Work request —
Look through the lines below for the word "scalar", and copy every line that has it.
*** Material to process ***
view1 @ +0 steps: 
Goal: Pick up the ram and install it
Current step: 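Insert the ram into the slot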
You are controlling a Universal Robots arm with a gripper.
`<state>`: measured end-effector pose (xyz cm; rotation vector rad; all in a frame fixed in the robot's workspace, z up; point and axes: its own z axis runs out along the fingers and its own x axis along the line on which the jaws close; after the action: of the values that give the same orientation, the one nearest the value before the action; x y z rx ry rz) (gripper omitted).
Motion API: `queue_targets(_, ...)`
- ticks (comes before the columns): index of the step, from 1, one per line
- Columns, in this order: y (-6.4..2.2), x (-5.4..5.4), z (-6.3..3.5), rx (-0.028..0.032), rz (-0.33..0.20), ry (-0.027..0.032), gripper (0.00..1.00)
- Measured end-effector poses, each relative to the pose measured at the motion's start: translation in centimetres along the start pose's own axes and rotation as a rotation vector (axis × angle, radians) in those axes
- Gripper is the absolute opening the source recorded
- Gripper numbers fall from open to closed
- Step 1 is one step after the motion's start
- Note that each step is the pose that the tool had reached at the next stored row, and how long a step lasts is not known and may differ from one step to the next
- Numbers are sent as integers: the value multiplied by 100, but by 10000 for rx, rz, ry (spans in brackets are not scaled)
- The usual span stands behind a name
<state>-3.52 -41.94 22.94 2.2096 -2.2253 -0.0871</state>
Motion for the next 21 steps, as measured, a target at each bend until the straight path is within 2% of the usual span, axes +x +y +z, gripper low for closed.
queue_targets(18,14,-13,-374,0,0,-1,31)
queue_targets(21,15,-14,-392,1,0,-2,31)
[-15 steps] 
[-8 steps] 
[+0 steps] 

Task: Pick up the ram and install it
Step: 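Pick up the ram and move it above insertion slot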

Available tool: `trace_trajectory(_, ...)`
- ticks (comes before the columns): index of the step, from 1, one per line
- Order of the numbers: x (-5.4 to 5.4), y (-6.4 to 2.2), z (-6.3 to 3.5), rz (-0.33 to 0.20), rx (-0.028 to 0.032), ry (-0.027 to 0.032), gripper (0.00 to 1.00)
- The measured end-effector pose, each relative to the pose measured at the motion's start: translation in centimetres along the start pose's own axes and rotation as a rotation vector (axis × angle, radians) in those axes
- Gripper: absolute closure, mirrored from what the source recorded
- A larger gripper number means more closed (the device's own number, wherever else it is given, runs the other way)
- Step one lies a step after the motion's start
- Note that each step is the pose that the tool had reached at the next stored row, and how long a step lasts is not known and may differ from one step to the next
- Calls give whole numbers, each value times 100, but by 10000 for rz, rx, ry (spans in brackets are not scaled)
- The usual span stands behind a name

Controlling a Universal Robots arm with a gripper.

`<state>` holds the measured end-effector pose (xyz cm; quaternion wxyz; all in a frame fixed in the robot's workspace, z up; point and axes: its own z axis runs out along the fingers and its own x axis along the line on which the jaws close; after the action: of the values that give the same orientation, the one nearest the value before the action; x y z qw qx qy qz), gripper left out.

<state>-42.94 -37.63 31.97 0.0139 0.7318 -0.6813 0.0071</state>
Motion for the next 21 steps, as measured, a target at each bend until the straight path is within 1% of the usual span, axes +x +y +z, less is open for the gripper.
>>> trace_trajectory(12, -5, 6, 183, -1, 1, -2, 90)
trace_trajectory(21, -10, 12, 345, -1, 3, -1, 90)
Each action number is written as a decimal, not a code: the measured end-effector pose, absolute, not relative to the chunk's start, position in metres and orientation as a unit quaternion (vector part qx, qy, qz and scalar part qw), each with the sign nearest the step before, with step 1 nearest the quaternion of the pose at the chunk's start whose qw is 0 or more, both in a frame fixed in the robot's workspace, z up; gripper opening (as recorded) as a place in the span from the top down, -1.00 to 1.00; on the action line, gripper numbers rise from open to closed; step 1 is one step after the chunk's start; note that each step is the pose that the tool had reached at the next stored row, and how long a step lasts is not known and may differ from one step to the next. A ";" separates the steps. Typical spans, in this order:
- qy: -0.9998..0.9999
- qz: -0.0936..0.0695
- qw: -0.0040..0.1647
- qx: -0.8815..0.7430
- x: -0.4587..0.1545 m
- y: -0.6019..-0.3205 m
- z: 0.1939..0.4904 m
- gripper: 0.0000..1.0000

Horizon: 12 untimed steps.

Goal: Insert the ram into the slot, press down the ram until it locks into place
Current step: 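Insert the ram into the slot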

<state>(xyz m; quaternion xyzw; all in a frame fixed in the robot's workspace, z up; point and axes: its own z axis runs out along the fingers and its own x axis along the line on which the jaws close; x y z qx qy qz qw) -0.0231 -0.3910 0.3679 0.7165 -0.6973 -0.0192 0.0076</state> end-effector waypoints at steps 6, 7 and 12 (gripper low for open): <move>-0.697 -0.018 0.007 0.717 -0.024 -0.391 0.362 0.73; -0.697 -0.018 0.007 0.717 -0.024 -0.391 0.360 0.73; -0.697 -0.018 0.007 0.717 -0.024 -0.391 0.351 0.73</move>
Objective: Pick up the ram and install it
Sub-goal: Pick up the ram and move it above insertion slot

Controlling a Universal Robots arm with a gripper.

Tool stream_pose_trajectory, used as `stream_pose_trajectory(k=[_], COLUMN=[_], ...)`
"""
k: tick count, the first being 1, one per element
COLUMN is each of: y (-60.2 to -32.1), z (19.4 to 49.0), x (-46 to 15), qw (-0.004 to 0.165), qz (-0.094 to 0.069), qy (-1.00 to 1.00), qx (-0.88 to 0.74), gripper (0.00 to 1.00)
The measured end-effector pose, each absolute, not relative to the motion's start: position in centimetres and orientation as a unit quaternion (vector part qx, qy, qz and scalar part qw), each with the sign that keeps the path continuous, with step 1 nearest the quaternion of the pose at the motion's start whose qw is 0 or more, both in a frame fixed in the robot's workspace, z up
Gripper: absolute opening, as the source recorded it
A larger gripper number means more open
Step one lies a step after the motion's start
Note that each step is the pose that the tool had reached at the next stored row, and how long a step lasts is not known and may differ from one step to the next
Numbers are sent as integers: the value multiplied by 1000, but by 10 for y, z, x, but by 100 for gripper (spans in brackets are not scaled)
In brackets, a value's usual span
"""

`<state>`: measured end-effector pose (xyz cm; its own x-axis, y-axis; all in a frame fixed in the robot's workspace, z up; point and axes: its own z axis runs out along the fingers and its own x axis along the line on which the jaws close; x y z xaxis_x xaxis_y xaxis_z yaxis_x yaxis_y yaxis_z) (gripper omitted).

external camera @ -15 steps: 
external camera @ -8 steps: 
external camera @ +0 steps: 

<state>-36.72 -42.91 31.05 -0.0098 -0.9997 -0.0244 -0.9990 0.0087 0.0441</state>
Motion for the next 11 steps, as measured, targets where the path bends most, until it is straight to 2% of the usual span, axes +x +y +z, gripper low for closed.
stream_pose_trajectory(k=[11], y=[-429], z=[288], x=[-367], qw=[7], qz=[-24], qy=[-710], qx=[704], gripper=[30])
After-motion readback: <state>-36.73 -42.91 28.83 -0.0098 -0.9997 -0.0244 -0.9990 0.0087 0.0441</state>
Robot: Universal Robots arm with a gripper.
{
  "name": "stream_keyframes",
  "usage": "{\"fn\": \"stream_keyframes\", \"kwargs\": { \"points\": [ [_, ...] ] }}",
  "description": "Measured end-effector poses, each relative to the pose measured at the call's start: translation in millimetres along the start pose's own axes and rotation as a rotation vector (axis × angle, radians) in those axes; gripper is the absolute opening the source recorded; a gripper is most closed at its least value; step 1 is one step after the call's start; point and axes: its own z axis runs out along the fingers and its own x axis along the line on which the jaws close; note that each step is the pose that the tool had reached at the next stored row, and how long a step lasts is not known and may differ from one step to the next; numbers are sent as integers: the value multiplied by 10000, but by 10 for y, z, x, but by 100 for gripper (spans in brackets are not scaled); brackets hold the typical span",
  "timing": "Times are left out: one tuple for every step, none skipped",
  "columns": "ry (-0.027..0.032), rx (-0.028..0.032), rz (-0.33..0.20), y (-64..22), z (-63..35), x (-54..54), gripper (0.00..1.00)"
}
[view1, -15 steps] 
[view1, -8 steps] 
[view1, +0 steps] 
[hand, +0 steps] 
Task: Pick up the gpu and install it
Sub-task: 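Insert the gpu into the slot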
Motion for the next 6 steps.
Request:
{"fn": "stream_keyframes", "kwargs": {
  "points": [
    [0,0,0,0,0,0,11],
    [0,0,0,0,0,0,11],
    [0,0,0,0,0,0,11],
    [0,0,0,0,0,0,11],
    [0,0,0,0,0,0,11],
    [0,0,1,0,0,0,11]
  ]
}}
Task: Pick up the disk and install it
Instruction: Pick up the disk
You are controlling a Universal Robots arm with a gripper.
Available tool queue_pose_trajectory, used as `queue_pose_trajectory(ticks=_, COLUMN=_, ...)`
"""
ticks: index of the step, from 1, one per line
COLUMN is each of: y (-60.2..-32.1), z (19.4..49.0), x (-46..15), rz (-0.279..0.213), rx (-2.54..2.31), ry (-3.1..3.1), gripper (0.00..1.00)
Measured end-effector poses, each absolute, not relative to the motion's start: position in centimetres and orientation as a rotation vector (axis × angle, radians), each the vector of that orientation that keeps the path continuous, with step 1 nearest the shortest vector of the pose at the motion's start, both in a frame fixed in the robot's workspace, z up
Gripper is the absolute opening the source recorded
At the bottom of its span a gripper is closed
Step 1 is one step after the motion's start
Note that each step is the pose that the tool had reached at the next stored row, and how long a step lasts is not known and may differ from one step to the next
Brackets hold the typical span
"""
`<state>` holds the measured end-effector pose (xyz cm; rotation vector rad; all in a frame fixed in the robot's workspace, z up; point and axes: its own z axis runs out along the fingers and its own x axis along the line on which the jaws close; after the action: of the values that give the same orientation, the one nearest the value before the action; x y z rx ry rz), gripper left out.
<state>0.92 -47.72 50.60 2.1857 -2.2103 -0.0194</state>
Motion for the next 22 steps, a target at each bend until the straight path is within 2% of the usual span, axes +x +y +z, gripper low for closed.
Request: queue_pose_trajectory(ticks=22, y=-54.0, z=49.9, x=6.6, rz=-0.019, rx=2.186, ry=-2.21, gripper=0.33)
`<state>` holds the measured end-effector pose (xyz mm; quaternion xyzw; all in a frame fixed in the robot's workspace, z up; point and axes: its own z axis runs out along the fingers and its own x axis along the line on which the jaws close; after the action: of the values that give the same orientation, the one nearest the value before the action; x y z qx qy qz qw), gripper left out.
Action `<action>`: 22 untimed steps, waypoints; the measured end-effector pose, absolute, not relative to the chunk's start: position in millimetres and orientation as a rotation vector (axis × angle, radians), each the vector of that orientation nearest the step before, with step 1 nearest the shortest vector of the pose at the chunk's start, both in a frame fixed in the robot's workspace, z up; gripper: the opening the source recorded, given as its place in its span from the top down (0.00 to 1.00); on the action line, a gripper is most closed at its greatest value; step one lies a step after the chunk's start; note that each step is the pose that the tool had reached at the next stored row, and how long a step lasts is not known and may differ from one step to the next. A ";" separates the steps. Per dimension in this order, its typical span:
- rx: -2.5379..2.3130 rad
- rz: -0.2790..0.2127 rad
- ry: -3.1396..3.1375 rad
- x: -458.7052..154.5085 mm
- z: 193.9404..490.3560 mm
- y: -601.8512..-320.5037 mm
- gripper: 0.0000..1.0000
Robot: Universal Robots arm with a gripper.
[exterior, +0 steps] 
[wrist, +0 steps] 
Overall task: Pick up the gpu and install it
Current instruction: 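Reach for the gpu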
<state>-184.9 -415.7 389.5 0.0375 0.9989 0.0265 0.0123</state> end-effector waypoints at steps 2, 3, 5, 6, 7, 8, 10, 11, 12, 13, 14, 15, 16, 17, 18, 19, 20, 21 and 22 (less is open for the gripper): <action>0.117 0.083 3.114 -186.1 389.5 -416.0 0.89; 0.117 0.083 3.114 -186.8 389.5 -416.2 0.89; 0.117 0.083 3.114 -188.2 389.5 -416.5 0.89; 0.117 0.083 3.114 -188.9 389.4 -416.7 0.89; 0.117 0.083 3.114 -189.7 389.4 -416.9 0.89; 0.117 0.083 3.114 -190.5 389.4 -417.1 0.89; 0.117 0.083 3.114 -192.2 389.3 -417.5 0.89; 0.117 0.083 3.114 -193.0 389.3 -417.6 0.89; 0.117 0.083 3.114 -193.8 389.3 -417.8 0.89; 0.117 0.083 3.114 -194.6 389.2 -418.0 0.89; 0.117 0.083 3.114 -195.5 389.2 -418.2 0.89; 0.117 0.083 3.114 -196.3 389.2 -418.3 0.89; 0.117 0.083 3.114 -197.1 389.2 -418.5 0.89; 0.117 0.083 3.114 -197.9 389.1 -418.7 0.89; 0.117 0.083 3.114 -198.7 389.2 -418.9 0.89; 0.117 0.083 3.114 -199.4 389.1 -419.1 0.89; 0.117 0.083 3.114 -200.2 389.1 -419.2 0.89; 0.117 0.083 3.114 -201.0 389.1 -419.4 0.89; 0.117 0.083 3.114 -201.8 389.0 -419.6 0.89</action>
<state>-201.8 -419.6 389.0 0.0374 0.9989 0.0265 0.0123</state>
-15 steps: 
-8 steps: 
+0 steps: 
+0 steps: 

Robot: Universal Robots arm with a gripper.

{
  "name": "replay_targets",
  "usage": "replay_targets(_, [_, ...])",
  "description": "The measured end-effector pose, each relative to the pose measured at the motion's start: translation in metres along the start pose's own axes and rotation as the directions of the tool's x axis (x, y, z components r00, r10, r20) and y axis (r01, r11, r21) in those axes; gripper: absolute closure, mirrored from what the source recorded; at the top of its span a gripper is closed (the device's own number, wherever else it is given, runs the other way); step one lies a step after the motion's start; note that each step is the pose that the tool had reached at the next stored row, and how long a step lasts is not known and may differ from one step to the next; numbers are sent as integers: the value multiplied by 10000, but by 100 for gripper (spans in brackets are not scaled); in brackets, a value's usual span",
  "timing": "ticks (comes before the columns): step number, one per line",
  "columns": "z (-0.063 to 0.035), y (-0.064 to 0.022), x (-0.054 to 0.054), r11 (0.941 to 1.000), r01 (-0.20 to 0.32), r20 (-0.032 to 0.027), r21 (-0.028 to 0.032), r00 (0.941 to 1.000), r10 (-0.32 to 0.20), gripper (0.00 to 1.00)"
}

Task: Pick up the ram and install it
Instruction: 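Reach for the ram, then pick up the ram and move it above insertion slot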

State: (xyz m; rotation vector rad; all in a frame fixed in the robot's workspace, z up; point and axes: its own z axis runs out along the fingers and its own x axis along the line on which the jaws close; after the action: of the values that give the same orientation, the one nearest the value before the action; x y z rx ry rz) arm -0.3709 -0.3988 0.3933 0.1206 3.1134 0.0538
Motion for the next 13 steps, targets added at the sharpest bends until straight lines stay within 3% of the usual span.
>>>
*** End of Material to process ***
Written solution —
Each action number is written as a decimal, not a code: the measured end-effector pose, absolute, not relative to the chunk's start, position in metres and orientation as a unit quaternion (vector part qx, qy, qz and scalar part qw), each with the sign nearest the step before, with step 1 nearest the quaternion of the pose at the chunk's start whose qw is 0 or more, both in a frame fixed in the robot's workspace, z up; gripper opening (as recorded) as a place in the span from the top down, -1.00 to 1.00; on the action line, gripper numbers rise from open to closed; step 1 is one step after the chunk's start; note that each step is the pose that the tool had reached at the next stored row, and how long a step lasts is not known and may differ from one step to the next. A ";" separates the steps. Typical spans, in this order:
The measured end-effector pose, each absolute, not relative to the motion's start: position in centimetres and orientation as a unit quaternion (vector part qx, qy, qz and scalar part qw), each with the sign that keeps the path continuous, with step 1 nearest the quaternion of the pose at the motion's start whose qw is 0 or more, both in a frame fixed in the robot's workspace, z up

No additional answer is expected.